I smiled within myself while watching people purchase various items for Christmas. Christmas this year is gonna be wonderful, I thought. I was already drafting out things I’d like to do this Christmas with my family. I had arranged various movies to watch and gifts to give to my friends and relatives but then, something tragic and unexpected happened shattering all my plans and expectations. One morning, during our normal morning devotion, my father got a call from a relative. He bowed his head the moment the call went off. We were confused and wondered what it was that made him react that way. He stared at my mum and shook his head. He then broke the news and that was how we got to hear about the shocking news of my uncle’s death. My uncle, which was my mum’s younger brother, had been a victim of cancer for three years now. He had been admitted to a hospital at India thrice for various operations and he had been responding to treatment. There was a time he and his wife came to visit our family, he looked very strong and healthy. He was even fatter and we were all glad to see that he was getting along well. Everyone thought he was going to make it out of the sickness for he was a strong man and above all, he had immense faith in God. Unfortunately for us all, he gave up the ghost and surrendered into the cold hands of the unsatisfied death.
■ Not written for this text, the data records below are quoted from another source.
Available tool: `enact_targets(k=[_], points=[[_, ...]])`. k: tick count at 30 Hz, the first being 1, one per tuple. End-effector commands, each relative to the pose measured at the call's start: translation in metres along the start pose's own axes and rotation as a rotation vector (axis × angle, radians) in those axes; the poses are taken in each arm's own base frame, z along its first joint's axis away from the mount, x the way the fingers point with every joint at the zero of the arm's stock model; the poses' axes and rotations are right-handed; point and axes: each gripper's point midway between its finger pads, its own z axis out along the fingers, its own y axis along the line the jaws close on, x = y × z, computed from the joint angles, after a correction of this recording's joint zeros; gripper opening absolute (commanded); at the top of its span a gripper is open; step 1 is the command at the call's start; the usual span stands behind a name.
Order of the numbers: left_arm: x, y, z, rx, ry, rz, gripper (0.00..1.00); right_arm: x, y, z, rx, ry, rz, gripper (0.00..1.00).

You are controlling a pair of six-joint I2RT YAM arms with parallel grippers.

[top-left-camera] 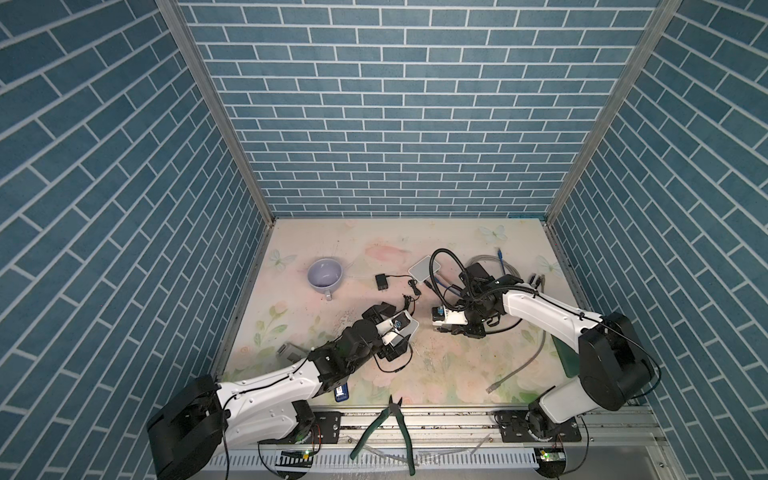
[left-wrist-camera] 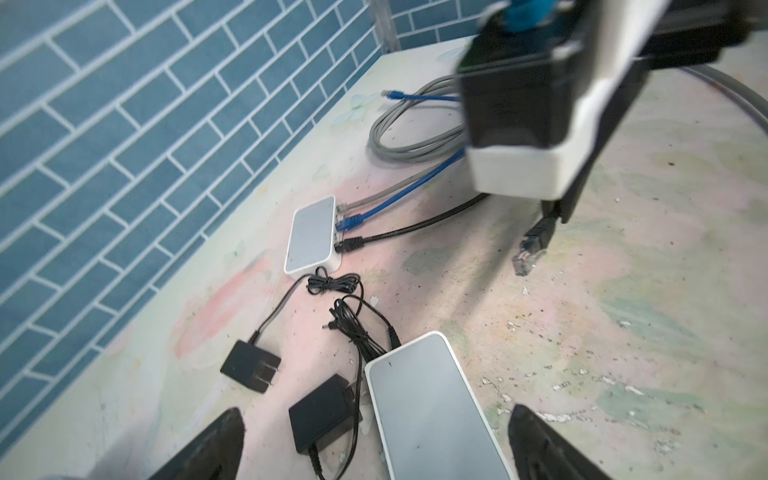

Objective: Insert the plug into the switch port
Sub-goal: 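Bring the ethernet plug to the router while the left gripper turns the router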

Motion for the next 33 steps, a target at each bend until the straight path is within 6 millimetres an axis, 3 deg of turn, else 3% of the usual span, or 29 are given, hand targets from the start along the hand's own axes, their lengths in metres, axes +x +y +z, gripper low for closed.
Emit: enact_targets(k=[1,9,15,24,26,30,33], points=[[-0.005,-0.018,-0.004,0.048,-0.078,0.236,1.0,-0.015,0.006,-0.006,-0.071,-0.071,-0.002,0.0],[-0.016,-0.036,0.001,0.111,-0.149,0.398,0.95,-0.023,0.004,-0.008,-0.094,-0.102,-0.029,0.0],[-0.023,-0.049,0.018,0.174,-0.143,0.444,0.89,-0.028,-0.004,-0.008,-0.076,-0.108,-0.024,0.0],[-0.029,-0.054,0.045,0.172,-0.139,0.463,0.84,-0.04,-0.009,-0.014,-0.055,-0.164,-0.008,0.0],[-0.031,-0.055,0.047,0.167,-0.155,0.486,0.8,-0.04,-0.008,-0.014,-0.062,-0.163,-0.005,0.0],[-0.03,-0.06,0.054,0.191,-0.151,0.523,0.6,-0.04,-0.007,-0.013,-0.079,-0.16,0.004,0.0],[-0.029,-0.064,0.06,0.208,-0.144,0.536,0.54,-0.04,-0.005,-0.013,-0.088,-0.164,0.007,0.0]])
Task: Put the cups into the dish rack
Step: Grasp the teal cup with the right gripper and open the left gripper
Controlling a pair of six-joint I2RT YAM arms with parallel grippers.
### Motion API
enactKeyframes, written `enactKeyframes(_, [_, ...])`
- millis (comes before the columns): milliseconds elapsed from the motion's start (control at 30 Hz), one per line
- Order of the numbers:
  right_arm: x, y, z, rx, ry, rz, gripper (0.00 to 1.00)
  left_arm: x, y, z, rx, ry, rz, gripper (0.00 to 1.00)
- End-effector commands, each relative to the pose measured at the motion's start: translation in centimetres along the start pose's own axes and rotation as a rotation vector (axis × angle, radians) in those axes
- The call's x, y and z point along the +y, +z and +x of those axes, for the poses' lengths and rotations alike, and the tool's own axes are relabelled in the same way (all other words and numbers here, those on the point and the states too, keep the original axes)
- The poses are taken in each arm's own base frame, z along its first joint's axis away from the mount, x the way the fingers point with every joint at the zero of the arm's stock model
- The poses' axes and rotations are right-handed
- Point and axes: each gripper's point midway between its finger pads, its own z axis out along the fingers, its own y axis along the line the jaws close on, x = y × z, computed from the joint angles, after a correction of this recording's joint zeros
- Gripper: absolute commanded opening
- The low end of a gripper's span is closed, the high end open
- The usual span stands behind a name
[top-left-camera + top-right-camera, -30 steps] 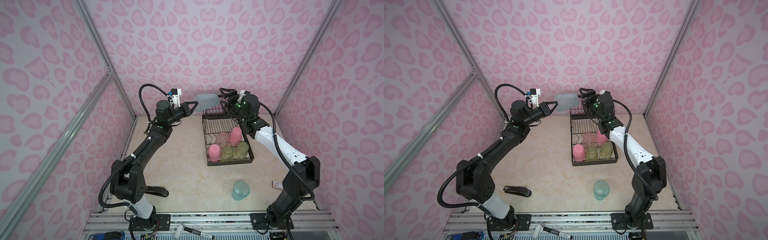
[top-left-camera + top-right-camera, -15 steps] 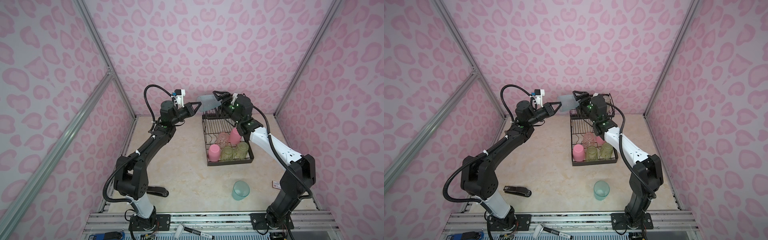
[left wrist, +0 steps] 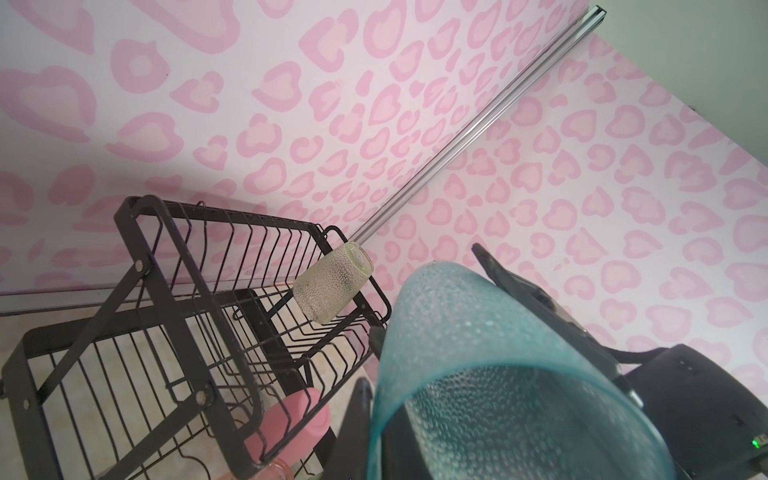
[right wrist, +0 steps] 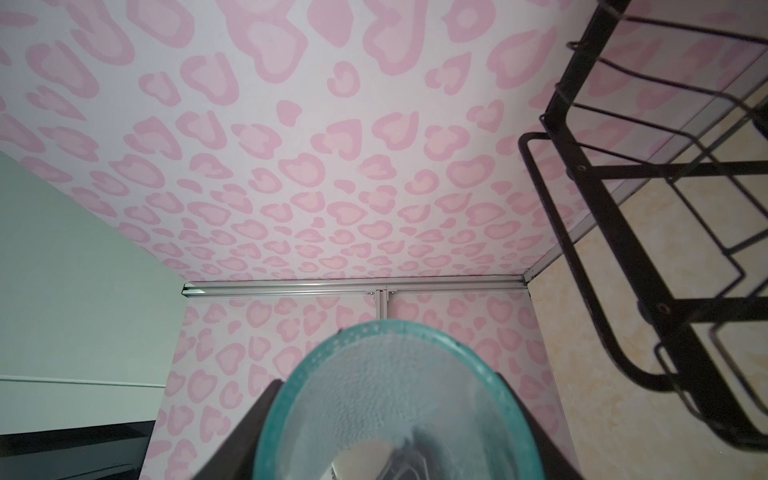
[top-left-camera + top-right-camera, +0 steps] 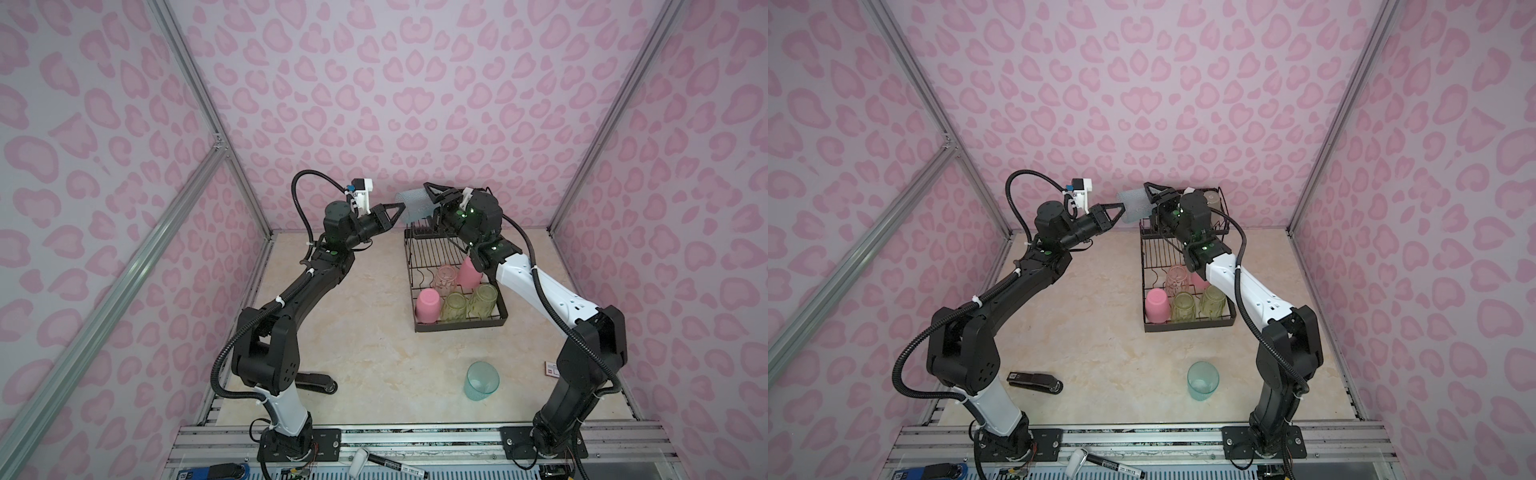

At first, it felt like a dream, a movie, something unreal. I couldn’t believe it. I thought if I slept and woke up, everything would fall back in place and it would be a nightmare but I’ve been sleeping and waking up to the bitter truth that he’s gone forever. The reality of his death keeps dawning on me each day. I still can’t accept his death. I expected him to live longer.
My uncle (my Santa Claus), chose to leave us on December, a period of celebration, to an unknown land. I call him my Santa Claus become every Christmas, he always dress in a Santa Claus attire (red cap upon red attire, a fake white beard, a ball hidden under his shirt to make his belly protrude). He would dance around just to make us laugh. He loved children but never got the opportunity to have one to call his. His wife had once took in but lost the child in a miscarriage. Those who saw him before his passing away talked about the lingering pain in his eyes and unspoken words in his silence while laying on the hospital bed fighting for life.
I don’t know what my uncle expects of us now. I don’t know who he wants to decorate the christmas tree now that he’s gone or who he wants us to call father christmas. I can still remember how he sang some christmas songs for me and my brothers last Christmas. I guess we’d be singing an elegy for him in return The gay and mirthful season of Christmas has become so gloomy and moody in my house because of his death. My father has called off the traveling, so I’m stuck here at home wondering how my Christmas will be. Will it be joyous and fun like every other Christmas? Or will it be mournful with lips humming an elegy? I’m yet to find out.